[Data entries]
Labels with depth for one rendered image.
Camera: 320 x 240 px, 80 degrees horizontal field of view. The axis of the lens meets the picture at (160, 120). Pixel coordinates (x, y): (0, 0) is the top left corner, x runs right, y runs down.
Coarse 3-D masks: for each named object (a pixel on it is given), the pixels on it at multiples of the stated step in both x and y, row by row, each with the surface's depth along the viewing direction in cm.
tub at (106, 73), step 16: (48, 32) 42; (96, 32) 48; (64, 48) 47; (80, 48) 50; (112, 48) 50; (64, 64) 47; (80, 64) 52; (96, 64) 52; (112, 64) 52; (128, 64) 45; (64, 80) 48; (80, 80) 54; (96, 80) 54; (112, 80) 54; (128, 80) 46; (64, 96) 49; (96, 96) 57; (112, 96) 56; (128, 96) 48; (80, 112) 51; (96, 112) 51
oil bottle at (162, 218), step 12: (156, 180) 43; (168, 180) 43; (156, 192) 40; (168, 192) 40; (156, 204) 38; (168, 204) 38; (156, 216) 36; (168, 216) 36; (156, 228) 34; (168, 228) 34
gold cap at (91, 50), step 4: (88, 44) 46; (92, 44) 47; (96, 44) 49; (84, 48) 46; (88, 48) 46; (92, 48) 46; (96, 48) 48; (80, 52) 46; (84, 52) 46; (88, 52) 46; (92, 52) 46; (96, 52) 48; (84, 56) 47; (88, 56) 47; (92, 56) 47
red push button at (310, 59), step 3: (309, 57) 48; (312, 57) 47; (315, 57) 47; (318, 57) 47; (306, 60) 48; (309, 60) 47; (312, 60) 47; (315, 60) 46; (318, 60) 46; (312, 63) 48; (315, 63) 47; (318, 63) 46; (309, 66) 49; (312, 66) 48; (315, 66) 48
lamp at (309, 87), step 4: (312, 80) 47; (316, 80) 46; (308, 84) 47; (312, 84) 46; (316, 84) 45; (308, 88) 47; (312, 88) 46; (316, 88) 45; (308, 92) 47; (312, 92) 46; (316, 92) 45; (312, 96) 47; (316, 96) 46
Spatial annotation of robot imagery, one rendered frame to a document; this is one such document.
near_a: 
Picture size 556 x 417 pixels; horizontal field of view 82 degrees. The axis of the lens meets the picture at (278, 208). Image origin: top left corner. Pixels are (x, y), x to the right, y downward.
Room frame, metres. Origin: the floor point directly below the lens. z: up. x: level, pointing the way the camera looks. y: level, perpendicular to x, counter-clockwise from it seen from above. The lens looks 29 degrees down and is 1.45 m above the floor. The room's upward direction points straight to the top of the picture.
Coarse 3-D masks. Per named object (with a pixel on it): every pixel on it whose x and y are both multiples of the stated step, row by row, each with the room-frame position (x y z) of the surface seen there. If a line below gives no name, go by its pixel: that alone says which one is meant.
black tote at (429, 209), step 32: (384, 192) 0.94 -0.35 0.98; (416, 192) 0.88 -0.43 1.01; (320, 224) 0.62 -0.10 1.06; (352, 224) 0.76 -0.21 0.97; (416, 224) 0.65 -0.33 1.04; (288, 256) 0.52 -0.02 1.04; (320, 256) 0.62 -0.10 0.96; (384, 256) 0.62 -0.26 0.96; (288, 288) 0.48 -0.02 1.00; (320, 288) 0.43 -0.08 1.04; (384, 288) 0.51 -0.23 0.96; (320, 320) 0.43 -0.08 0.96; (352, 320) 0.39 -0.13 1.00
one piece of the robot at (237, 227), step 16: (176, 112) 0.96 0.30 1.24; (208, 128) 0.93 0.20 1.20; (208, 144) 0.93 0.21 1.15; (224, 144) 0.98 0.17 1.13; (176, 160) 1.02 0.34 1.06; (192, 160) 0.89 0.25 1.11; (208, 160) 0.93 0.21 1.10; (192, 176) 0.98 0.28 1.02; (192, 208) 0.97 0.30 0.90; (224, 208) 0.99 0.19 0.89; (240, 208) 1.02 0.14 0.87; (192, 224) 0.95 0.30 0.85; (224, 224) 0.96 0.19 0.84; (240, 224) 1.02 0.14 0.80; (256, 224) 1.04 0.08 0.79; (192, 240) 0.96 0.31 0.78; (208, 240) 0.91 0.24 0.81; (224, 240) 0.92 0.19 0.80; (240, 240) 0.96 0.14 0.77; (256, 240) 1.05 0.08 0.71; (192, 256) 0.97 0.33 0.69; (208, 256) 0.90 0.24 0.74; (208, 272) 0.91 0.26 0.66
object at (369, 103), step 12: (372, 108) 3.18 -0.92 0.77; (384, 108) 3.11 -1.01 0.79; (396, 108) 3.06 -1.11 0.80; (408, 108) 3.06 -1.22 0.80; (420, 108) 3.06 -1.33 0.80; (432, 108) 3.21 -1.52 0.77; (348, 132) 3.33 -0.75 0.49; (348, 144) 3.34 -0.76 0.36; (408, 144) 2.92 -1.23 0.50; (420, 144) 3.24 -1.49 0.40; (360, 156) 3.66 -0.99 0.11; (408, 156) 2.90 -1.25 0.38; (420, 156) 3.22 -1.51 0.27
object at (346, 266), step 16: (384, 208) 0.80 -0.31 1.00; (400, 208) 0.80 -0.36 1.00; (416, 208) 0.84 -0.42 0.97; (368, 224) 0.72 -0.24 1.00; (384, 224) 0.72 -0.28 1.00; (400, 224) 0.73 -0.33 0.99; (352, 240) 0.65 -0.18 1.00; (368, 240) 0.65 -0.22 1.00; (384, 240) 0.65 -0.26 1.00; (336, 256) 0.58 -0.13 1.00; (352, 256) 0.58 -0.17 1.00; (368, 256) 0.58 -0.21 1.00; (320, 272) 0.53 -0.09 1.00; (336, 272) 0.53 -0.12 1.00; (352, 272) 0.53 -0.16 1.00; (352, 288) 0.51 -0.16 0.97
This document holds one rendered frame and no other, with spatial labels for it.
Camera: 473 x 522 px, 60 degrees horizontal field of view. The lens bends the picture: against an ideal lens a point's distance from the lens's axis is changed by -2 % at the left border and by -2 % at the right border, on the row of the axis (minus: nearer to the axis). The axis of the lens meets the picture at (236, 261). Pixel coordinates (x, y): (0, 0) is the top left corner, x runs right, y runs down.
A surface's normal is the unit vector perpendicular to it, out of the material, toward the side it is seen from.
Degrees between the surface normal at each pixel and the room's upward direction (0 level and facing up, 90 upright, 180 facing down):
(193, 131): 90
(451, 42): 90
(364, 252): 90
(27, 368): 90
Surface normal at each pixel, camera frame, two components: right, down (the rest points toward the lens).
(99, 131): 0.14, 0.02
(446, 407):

● **Assignment**: Print all of the data exactly as it was given.

● **Solution for this problem**:
Labels with depth for one rendered image.
Camera: 320 x 240 px, 80 degrees horizontal field of view. The axis of the lens meets the picture at (160, 120). Pixel coordinates (x, y): (0, 0) is the top left corner, x runs right, y runs down.
Coarse 3-D masks: for each named object (a pixel on it is given), the pixels on it at multiples of the stated step in both x and y, row by row, each with the surface's depth along the viewing direction in cm.
tub at (106, 73), step 16: (48, 32) 42; (96, 32) 48; (64, 48) 47; (80, 48) 50; (112, 48) 50; (64, 64) 47; (80, 64) 52; (96, 64) 52; (112, 64) 52; (128, 64) 45; (64, 80) 48; (80, 80) 54; (96, 80) 54; (112, 80) 54; (128, 80) 46; (64, 96) 49; (96, 96) 57; (112, 96) 56; (128, 96) 48; (80, 112) 51; (96, 112) 51
oil bottle at (162, 218), step 12: (156, 180) 43; (168, 180) 43; (156, 192) 40; (168, 192) 40; (156, 204) 38; (168, 204) 38; (156, 216) 36; (168, 216) 36; (156, 228) 34; (168, 228) 34
gold cap at (91, 50), step 4: (88, 44) 46; (92, 44) 47; (96, 44) 49; (84, 48) 46; (88, 48) 46; (92, 48) 46; (96, 48) 48; (80, 52) 46; (84, 52) 46; (88, 52) 46; (92, 52) 46; (96, 52) 48; (84, 56) 47; (88, 56) 47; (92, 56) 47
red push button at (310, 59), step 3: (309, 57) 48; (312, 57) 47; (315, 57) 47; (318, 57) 47; (306, 60) 48; (309, 60) 47; (312, 60) 47; (315, 60) 46; (318, 60) 46; (312, 63) 48; (315, 63) 47; (318, 63) 46; (309, 66) 49; (312, 66) 48; (315, 66) 48
lamp at (309, 87), step 4: (312, 80) 47; (316, 80) 46; (308, 84) 47; (312, 84) 46; (316, 84) 45; (308, 88) 47; (312, 88) 46; (316, 88) 45; (308, 92) 47; (312, 92) 46; (316, 92) 45; (312, 96) 47; (316, 96) 46
Spatial annotation of robot imagery, one rendered frame to a document; this is one such document.
near_a: 
Picture size 556 x 417 pixels; horizontal field of view 82 degrees. The axis of the lens meets the picture at (278, 208). Image origin: top left corner. Pixels are (x, y), x to the right, y downward.
Room frame, metres. Origin: the floor point directly below the lens. z: up. x: level, pointing the way the camera looks. y: level, perpendicular to x, counter-clockwise from it seen from above. The lens looks 29 degrees down and is 1.45 m above the floor. The room's upward direction points straight to the top of the picture.
Coarse 3-D masks. Per named object (with a pixel on it): every pixel on it whose x and y are both multiples of the stated step, row by row, each with the room-frame position (x y z) of the surface seen there. If a line below gives no name, go by its pixel: that alone says which one is meant.
black tote at (429, 209), step 32: (384, 192) 0.94 -0.35 0.98; (416, 192) 0.88 -0.43 1.01; (320, 224) 0.62 -0.10 1.06; (352, 224) 0.76 -0.21 0.97; (416, 224) 0.65 -0.33 1.04; (288, 256) 0.52 -0.02 1.04; (320, 256) 0.62 -0.10 0.96; (384, 256) 0.62 -0.26 0.96; (288, 288) 0.48 -0.02 1.00; (320, 288) 0.43 -0.08 1.04; (384, 288) 0.51 -0.23 0.96; (320, 320) 0.43 -0.08 0.96; (352, 320) 0.39 -0.13 1.00
one piece of the robot at (237, 227), step 16: (176, 112) 0.96 0.30 1.24; (208, 128) 0.93 0.20 1.20; (208, 144) 0.93 0.21 1.15; (224, 144) 0.98 0.17 1.13; (176, 160) 1.02 0.34 1.06; (192, 160) 0.89 0.25 1.11; (208, 160) 0.93 0.21 1.10; (192, 176) 0.98 0.28 1.02; (192, 208) 0.97 0.30 0.90; (224, 208) 0.99 0.19 0.89; (240, 208) 1.02 0.14 0.87; (192, 224) 0.95 0.30 0.85; (224, 224) 0.96 0.19 0.84; (240, 224) 1.02 0.14 0.80; (256, 224) 1.04 0.08 0.79; (192, 240) 0.96 0.31 0.78; (208, 240) 0.91 0.24 0.81; (224, 240) 0.92 0.19 0.80; (240, 240) 0.96 0.14 0.77; (256, 240) 1.05 0.08 0.71; (192, 256) 0.97 0.33 0.69; (208, 256) 0.90 0.24 0.74; (208, 272) 0.91 0.26 0.66
object at (369, 103), step 12: (372, 108) 3.18 -0.92 0.77; (384, 108) 3.11 -1.01 0.79; (396, 108) 3.06 -1.11 0.80; (408, 108) 3.06 -1.22 0.80; (420, 108) 3.06 -1.33 0.80; (432, 108) 3.21 -1.52 0.77; (348, 132) 3.33 -0.75 0.49; (348, 144) 3.34 -0.76 0.36; (408, 144) 2.92 -1.23 0.50; (420, 144) 3.24 -1.49 0.40; (360, 156) 3.66 -0.99 0.11; (408, 156) 2.90 -1.25 0.38; (420, 156) 3.22 -1.51 0.27
object at (346, 266), step 16: (384, 208) 0.80 -0.31 1.00; (400, 208) 0.80 -0.36 1.00; (416, 208) 0.84 -0.42 0.97; (368, 224) 0.72 -0.24 1.00; (384, 224) 0.72 -0.28 1.00; (400, 224) 0.73 -0.33 0.99; (352, 240) 0.65 -0.18 1.00; (368, 240) 0.65 -0.22 1.00; (384, 240) 0.65 -0.26 1.00; (336, 256) 0.58 -0.13 1.00; (352, 256) 0.58 -0.17 1.00; (368, 256) 0.58 -0.21 1.00; (320, 272) 0.53 -0.09 1.00; (336, 272) 0.53 -0.12 1.00; (352, 272) 0.53 -0.16 1.00; (352, 288) 0.51 -0.16 0.97
This document holds one rendered frame and no other, with spatial labels for it.
Camera: 473 x 522 px, 60 degrees horizontal field of view. The lens bends the picture: against an ideal lens a point's distance from the lens's axis is changed by -2 % at the left border and by -2 % at the right border, on the row of the axis (minus: nearer to the axis). The axis of the lens meets the picture at (236, 261). Pixel coordinates (x, y): (0, 0) is the top left corner, x runs right, y runs down.
A surface's normal is the unit vector perpendicular to it, out of the material, toward the side it is seen from.
Degrees between the surface normal at each pixel and the room's upward direction (0 level and facing up, 90 upright, 180 facing down):
(193, 131): 90
(451, 42): 90
(364, 252): 90
(27, 368): 90
Surface normal at each pixel, camera frame, two components: right, down (the rest points toward the lens).
(99, 131): 0.14, 0.02
(446, 407):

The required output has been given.